I was born a poor white child in the bayous of Lake Charles, Louisiana approximately thirty-three years ago. My lineage dates back to the original colonists on both sides of my family. When I was younger, history didn't mean a lot to me and thusly didn't hold a lot of my attention. This of course did nothing to stop my older relatives from giving me an earful of folktales and readings from the family memoirs.
The Talkingtons and The Chances both left England for reasons I have yet to discover to begin a new live in the savage lands of America. My father's grandmother's on several occasions claimed Sir Francis Drake was her great-beyond-great uncle. The evidence to this was in that her maiden name was "Drake", so make of that what you will. Beyond that I know from family records that both families moved south after the Revolutionary War. The Chances were awarded parcels of land in Georgia while The Talkingtons ended up in North Carolina. The Civil War prompted another story from the Talkington annals. My father's mother told a story of her grandfather who fought in the Civil War. He fought for the South and his brother fought for the North.
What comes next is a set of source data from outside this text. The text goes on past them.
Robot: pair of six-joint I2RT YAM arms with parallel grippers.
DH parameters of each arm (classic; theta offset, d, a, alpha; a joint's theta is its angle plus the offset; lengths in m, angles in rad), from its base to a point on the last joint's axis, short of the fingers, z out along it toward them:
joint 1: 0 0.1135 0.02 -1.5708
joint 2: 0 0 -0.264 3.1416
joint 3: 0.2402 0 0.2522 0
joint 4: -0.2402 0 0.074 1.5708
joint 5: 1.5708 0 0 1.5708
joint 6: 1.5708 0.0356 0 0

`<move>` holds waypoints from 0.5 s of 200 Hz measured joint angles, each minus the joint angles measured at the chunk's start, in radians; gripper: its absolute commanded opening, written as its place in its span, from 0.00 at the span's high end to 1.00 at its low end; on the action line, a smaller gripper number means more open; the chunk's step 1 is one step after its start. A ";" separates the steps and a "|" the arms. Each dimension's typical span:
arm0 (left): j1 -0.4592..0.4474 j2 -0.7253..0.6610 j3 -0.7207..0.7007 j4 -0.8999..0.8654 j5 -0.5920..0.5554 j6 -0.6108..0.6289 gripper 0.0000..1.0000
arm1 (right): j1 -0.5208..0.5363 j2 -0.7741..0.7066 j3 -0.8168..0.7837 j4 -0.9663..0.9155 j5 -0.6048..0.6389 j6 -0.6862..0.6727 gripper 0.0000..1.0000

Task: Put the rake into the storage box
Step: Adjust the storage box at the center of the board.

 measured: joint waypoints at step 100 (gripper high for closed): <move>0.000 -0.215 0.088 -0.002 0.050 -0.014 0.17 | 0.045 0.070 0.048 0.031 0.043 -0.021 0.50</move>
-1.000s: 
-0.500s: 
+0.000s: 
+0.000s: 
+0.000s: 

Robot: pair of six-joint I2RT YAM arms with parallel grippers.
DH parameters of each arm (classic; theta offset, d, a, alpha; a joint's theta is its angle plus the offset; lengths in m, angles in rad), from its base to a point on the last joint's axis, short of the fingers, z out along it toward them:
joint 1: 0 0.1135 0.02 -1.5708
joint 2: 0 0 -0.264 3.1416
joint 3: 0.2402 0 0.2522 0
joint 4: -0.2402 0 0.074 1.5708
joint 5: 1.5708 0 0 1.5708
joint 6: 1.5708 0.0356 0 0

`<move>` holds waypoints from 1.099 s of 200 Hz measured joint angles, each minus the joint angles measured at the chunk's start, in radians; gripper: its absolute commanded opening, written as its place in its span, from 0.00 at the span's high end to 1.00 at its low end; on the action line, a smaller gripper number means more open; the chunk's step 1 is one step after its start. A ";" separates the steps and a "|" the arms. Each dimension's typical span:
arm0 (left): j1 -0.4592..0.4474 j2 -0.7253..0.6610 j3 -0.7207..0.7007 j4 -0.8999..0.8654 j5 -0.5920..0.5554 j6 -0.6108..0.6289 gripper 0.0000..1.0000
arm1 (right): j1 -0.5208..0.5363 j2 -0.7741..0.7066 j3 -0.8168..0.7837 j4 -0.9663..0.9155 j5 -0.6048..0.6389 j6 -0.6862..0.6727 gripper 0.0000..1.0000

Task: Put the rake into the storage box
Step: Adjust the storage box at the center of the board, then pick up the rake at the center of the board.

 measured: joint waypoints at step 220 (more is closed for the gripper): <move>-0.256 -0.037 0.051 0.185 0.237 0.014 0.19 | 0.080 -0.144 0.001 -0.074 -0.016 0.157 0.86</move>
Blood proved thicker than anything else in the world when they would meet each night to share coffee and food with one another.
After the Civil War, the stories and memories seem to be lost until the Second World War. My father was named after an uncle he never met. His uncle was shot down by German anti-aircraft artillery while performing bombing runs over the African Coast. My mother's father lived up to his surname a couple of times during WWII. He was present at Mussolini's execution when they strung him upside down to let him bleed to death. This was after nearly being killed when a mortar shell exploded beside him leaving him unharmed but killing the guy next to him. His most extraordinary story to date is of a German incursion with his infantry regiment. His regiment was stalemated against a regiment of Germans. Both sides were cut off from supplies, and the waiting game began. Days went by until finally his group had run out of ammo. The Germans, tired and hungry, didn't notice or care as they raised their white flag in surrender. A charmed life indeed, and coincidentally his nickname back home was "Little Boy".
My father's father missed the war luckily due to him taking up the calling just as four generations of Talkingtons had done before him. Casting off his career as an up and coming minor league baseball player, he joined the ranks of a different army. He was an ordained minister, a soldier for God. He served his country and his congregation through ministry, keeping hope and faith alive in America. My father's mother did her part as well by working as a general worker building schools and sweating as a factory worker just as "Rosy the Riveter" asked of all women during that time.
As I grew up and began to put these stories into their proper context, history became more personal to me. History was still boring but I at least felt more a part of it. Now I find myself reconnecting to my country's founders through the writings of Thomas Jefferson and the unsung patriot, Thomas Paine. I am discovering that history, as cheesy as it might sound, is more a part of me and who I am than I had ever given it credit for. I look forward to exploring more of my past through family stories and examining how they fit into the bigger picture of American History.